The Coronation Cross of Bohemia (Korunovační kříž Čech) or the Gold Reliquary Cross (Zlatý kříž relikviáře) is the most precious object of the Treasury of St. Vitus Cathedral in Prague. It is usually exhibited together with the Bohemian crown jewels and is sometimes considered to be part of them. It is a gold reliquary in shape of a cross, which was created to contain the most valuable relics of the Kingdom of Bohemia. The cross was made by order of Charles IV, probably around 1354. The Reliquary Cross was not originally part of the St. Vitus Treasury, but belonged to the Treasury of Karlštejn Castle. Since 1645 it has been permanently in Prague and became part of the St. Vitus Treasury. The cross was used during the coronations of Bohemian kings in St. Vitus Cathedral, although it was not originally made for this purpose.

== Description ==
The cross was made of gold plates by court goldsmiths. The entire front is covered with a rock crystal plate that allows one to see the relics of the Crucifixion of Christ: wood from the Holy Cross, thorns, a part of the sponge, rope, and a nail.
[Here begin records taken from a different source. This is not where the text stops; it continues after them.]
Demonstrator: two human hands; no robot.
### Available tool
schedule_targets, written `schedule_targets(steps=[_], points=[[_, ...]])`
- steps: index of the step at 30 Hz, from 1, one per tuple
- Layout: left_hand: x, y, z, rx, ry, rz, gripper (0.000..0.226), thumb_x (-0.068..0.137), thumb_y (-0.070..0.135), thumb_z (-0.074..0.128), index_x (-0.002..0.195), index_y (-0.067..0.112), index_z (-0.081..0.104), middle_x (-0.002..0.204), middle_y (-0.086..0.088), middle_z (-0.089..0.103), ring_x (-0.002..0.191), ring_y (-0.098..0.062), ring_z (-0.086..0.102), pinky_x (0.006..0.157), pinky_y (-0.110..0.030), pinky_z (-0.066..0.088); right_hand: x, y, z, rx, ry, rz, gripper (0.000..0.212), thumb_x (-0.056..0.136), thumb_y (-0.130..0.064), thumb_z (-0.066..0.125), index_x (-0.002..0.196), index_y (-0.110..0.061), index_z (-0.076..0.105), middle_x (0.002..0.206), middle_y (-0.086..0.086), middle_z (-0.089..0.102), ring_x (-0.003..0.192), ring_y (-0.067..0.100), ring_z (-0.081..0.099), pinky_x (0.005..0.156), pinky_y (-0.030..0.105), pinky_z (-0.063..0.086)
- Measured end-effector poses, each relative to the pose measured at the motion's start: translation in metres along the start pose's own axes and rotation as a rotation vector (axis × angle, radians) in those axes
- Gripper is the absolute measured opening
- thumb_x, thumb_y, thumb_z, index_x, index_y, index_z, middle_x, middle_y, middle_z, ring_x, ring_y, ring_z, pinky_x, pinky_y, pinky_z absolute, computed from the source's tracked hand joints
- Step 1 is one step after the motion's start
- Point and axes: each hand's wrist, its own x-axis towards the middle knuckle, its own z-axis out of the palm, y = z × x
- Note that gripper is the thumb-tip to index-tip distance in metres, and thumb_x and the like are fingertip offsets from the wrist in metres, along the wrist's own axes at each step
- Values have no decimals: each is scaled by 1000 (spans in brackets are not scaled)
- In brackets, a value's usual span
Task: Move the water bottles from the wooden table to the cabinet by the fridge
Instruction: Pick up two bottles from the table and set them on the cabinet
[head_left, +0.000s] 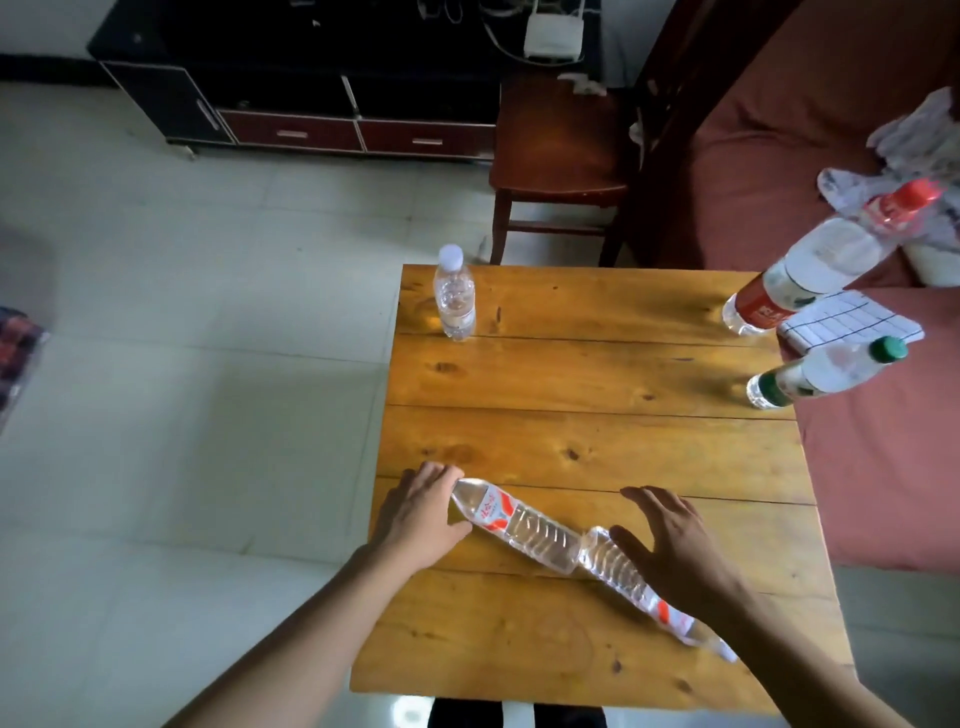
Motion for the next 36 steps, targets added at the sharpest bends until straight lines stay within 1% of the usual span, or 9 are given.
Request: schedule_targets(steps=[4, 10, 14, 17, 19, 23, 28, 32, 36], points=[[29, -20, 34, 65, -2, 60, 56, 87, 19, 73, 136, 23, 46, 141, 4, 40, 134, -19, 33, 105, -33, 44, 23, 8, 30, 20, 17, 2, 63, 92, -58, 48, 145, -25, 40, 148, 1, 47, 130, 23, 46, 98, 47, 50], [57, -39, 61, 272, 34, 172, 53, 92, 4, 60, 141, 18, 44, 144, -2, 40, 136, -20, 31, 107, -33, 39, 40, 16, 66, 41, 9, 33, 67, 88, -63, 44, 142, -23, 46, 146, 2, 49, 128, 28, 47, 96, 51, 48], [66, -56, 66, 272, 52, 193, 38, 88, 1, 63, 120, 19, 51, 124, -1, 52, 115, -21, 54, 83, -32, 56, 44, 12, 79, 22, -38, 46, 62, 95, -54, 47, 147, -24, 39, 152, 2, 42, 132, 26, 41, 101, 47, 46], [62, -63, 67, 238, 51, 189, 44, 88, 4, 67, 117, 24, 42, 116, -1, 56, 97, -21, 64, 67, -32, 60, 43, 9, 81, -9, -77, 42, 64, 94, -57, 47, 149, -26, 35, 154, 1, 39, 135, 26, 39, 103, 49, 45], [55, -62, 63, 227, 52, 212, 42, 90, 6, 65, 117, 25, 38, 115, -1, 55, 95, -20, 63, 65, -31, 59, 41, 7, 79, -31, -87, 34, 64, 94, -57, 47, 149, -27, 34, 154, 1, 38, 135, 26, 39, 103, 49, 45], [40, -47, 39, 85, 54, 245, 22, 94, 5, 61, 110, 16, 50, 116, 1, 51, 98, -15, 57, 66, -22, 55, 33, 0, 66, -57, -60, 27, 62, 95, -55, 48, 148, -27, 35, 152, -1, 39, 135, 25, 39, 100, 46, 46], [18, -12, 0, 24, 87, 341, 25, 90, 6, 67, 111, 17, 56, 118, 6, 50, 95, -6, 50, 67, -7, 38, 21, -8, 44, -41, -20, 15, 61, 95, -54, 49, 147, -26, 36, 154, 0, 37, 136, 26, 39, 101, 45, 45], [7, 20, -18, 35, 107, 360, 29, 92, 9, 66, 117, 16, 54, 119, 3, 48, 97, -7, 46, 70, -11, 39, 9, -8, 30, -8, 22, 29, 62, 93, -54, 51, 147, -27, 36, 155, 1, 37, 137, 28, 39, 104, 49, 44], [4, 41, -31, 63, 159, 415, 36, 88, 16, 72, 117, 20, 52, 113, 3, 49, 99, -12, 52, 76, -26, 54, -2, -2, 21, 30, 36, 40, 66, 90, -60, 45, 147, -26, 37, 154, 2, 39, 136, 27, 40, 105, 49, 44]])
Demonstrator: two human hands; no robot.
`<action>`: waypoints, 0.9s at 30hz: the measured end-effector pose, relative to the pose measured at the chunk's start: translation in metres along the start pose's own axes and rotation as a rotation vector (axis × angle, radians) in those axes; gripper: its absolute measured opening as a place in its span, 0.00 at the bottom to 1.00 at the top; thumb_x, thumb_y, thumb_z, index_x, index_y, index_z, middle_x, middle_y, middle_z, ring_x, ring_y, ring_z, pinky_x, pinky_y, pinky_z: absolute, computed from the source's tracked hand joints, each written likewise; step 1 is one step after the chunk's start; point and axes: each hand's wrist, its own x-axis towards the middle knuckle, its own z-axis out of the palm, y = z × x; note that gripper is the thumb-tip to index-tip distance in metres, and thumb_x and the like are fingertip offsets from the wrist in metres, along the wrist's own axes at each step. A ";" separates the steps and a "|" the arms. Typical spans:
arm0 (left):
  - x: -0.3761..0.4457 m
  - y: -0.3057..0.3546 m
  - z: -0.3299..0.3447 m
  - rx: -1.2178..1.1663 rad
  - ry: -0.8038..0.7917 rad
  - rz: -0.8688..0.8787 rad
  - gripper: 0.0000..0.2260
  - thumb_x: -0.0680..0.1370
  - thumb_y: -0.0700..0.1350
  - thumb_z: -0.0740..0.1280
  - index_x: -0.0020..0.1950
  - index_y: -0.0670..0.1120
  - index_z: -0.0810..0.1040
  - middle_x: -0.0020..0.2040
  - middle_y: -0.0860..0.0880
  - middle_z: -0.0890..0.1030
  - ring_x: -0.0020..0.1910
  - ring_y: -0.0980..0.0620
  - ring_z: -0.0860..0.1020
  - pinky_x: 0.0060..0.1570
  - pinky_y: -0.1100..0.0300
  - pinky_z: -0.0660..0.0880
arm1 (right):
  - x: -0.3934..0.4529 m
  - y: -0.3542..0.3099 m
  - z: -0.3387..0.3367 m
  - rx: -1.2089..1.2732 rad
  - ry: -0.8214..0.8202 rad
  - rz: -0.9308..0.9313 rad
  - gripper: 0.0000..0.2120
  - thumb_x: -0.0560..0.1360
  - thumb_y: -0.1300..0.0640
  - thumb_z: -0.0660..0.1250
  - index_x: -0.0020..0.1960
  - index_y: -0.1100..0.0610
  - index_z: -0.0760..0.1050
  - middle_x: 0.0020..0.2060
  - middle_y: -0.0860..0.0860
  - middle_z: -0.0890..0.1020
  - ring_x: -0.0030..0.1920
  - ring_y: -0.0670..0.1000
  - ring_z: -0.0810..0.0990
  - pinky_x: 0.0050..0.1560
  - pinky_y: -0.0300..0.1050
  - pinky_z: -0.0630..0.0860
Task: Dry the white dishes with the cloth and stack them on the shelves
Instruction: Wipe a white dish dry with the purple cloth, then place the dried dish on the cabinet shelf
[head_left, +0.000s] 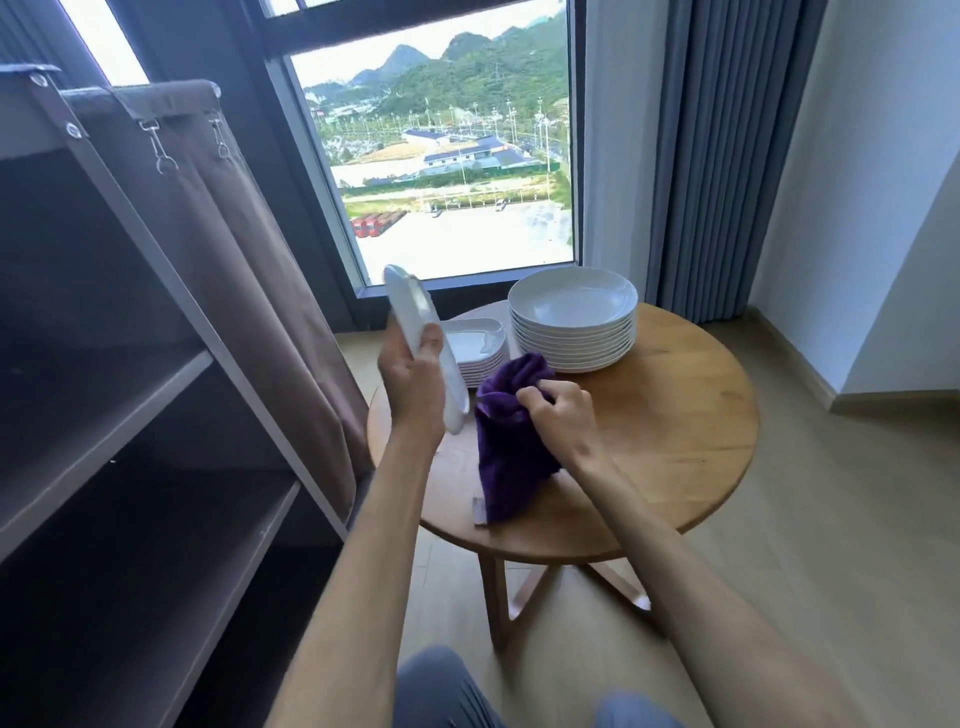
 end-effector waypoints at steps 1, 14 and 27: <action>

The sides of the cross are lined with sapphires that are set in such a way so that light could penetrate them, thus creating a halo. The back of the cross is adorned with engraved gem cameos with beautiful reliefs that date from antiquity to the 12th century and cover small compartments for other precious relics. In the middle of the back of the cross, there is a small rock crystal window with another part of the wood from Christ's cross.